He is a central source for much of 20th century American mathematical research activity. As a gross measure of Moore's influence, more than twice as many Ph.D. mathematicians were produced by his University of Chicago mathematics department during his tenure than were produced by any other single institution in the United States.[1]


Moore, the son of a Methodist minister, discovered mathematics through a summer job at the Cincinnati Observatory while in high school. He learned mathematics at Yale University, where he was a member of Skull and Bones and obtained a B.A. in 1883 and the Ph.D. in 1885 with a thesis, supervised by Hubert Anson Newton, on some work of William Kingdon Clifford and Arthur Cayley.
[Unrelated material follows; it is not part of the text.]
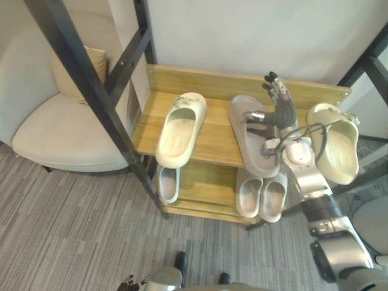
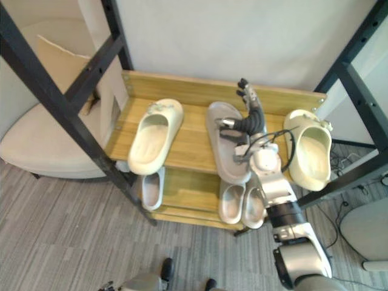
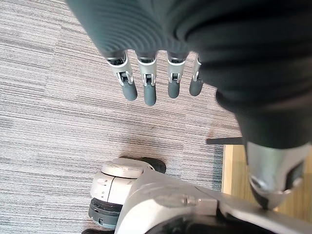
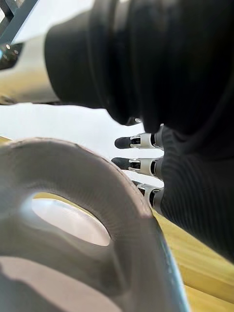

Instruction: Organize the slippers on the shoe rack

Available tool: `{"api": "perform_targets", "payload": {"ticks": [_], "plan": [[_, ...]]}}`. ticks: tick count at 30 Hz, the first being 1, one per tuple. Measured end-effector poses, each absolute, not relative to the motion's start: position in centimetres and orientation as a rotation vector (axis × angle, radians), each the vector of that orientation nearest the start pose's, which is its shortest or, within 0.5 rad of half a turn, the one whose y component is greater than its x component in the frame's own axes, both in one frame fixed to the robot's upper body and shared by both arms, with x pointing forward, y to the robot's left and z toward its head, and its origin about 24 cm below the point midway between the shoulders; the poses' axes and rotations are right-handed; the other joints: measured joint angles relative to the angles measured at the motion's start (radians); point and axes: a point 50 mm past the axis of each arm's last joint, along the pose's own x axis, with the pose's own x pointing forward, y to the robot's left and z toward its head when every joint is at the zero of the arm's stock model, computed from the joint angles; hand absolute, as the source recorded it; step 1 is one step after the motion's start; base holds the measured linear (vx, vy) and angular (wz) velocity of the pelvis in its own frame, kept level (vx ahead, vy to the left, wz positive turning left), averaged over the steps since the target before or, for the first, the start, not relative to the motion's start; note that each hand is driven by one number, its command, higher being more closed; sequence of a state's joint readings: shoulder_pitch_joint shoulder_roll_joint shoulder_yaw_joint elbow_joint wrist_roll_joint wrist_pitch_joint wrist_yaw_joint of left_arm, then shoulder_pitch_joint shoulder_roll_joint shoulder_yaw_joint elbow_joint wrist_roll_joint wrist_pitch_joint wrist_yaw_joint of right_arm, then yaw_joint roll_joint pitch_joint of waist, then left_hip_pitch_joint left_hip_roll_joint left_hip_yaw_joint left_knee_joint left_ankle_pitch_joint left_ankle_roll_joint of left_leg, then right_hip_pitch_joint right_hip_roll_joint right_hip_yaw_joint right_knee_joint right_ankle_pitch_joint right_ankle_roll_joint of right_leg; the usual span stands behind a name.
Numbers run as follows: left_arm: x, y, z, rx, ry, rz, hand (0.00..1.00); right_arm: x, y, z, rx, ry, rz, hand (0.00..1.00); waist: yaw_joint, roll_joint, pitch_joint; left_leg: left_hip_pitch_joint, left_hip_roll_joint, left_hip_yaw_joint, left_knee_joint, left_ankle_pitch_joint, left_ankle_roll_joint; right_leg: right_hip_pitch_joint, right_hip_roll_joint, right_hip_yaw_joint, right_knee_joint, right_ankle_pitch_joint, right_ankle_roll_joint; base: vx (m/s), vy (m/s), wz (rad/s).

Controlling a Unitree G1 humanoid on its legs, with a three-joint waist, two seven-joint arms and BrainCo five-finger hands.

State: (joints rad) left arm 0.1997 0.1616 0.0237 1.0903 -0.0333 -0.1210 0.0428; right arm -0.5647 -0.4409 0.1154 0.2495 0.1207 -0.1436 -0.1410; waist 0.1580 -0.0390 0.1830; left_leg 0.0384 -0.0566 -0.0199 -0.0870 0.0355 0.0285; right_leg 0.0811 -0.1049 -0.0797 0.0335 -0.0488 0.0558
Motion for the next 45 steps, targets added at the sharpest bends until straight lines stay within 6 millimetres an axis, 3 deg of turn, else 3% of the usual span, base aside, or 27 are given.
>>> {"api": "perform_targets", "payload": {"ticks": [21,34,40,45], "plan": [[4.2,22.0,-16.5,0.11,1.169,0.203,0.0,32.5,-22.0,15.6,-0.276,-0.406,-0.145,0.0,-0.009,0.006,-0.003,0.005,-0.004,-0.003,-0.015,0.01,-0.009,0.002,-0.009,-0.001,-0.002,-0.012,0.017,-0.02,-0.025,0.0],[4.1,22.0,-16.5,0.109,1.17,0.204,0.0,32.5,-22.0,15.3,-0.296,-0.389,-0.131,0.0,-0.011,0.007,-0.004,-0.006,-0.008,-0.008,-0.016,0.014,-0.012,-0.01,-0.008,0.0,-0.004,-0.014,0.018,-0.01,-0.009,-0.01],[4.1,22.0,-16.5,0.109,1.17,0.203,0.0,33.8,-22.1,14.7,-0.349,-0.318,-0.098,0.0,-0.01,0.006,-0.004,-0.017,-0.012,-0.018,-0.016,0.028,-0.008,-0.012,-0.01,-0.01,-0.011,-0.017,0.017,0.0,-0.005,0.05],[3.9,22.0,-16.5,0.1,1.172,0.21,0.0,35.3,-20.8,14.8,-0.421,-0.275,-0.017,0.0,-0.007,0.005,-0.003,-0.021,-0.012,-0.022,-0.016,0.033,-0.007,-0.011,-0.011,-0.015,-0.018,-0.017,0.017,-0.01,-0.013,0.03]]}}
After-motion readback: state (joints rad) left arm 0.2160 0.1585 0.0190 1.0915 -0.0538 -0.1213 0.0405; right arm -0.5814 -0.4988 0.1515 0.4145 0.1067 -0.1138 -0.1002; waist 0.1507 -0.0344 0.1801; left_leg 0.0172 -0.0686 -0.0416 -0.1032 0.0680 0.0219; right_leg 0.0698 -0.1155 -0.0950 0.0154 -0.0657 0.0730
Newton encouraged Moore to study in Germany, and thus he spent an academic year at the University of Berlin, attending lectures by Kronecker and Weierstrass.

On his return to the United States, Moore taught at Yale and at Northwestern University. When the University of Chicago opened its doors in 1892, Moore was the first head of its mathematics department, a position he retained until his death in 1931. His first two colleagues were Bolza and Maschke. The resulting department was the second research-oriented mathematics department in American history, after Johns Hopkins University.


Moore first worked in abstract algebra, proving in 1893 that every finite field is a Galois field. Around 1900, he began working on the foundations of geometry. He reformulated Hilbert's axioms for geometry so that points were the only primitive notion, thus turning Hilbert's primitive lines and planes into defined notions. In 1902, he further showed that one of Hilbert's axioms for geometry was redundant. Independently,[2] the twenty year old R.L. Moore (no relation) also proved this, but in a more elegant fashion than E. H. Moore used. When E. H. Moore heard of the feat, he arranged for a scholarship that would allow R.L. Moore to study for a doctorate at Chicago. E.H. Moore's work on axiom systems is considered one of the starting points for metamathematics and model theory. After 1906, he turned to the foundations of analysis. The concept of closure operator first appeared in his 1910 Introduction to a form of general analysis.[3] He also wrote on algebraic geometry, number theory, and integral equations.

At Chicago, Moore supervised 31 doctoral dissertations, including those of George Birkhoff, Leonard Dickson, Robert Lee Moore (no relation), and Oswald Veblen. Birkhoff and Veblen went on to forge and lead the first-rate departments at Harvard and Princeton, respectively. Dickson became the first great American algebraist and number theorist. Robert Moore founded American topology. According to the Mathematics Genealogy Project, as of March 2010, E. H. Moore had over 14,300 known "descendants," almost as many as Weierstrass, who was 50 years older.

Moore convinced the New York Mathematical Society to change its name to the American Mathematical Society, whose Chicago branch he led. He presided over the AMS, 1901–02, and edited the Transactions of the American Mathematical Society, 1899-1907. He was elected to the National Academy of Sciences, the American Academy of Arts and Sciences, and the American Philosophical Society.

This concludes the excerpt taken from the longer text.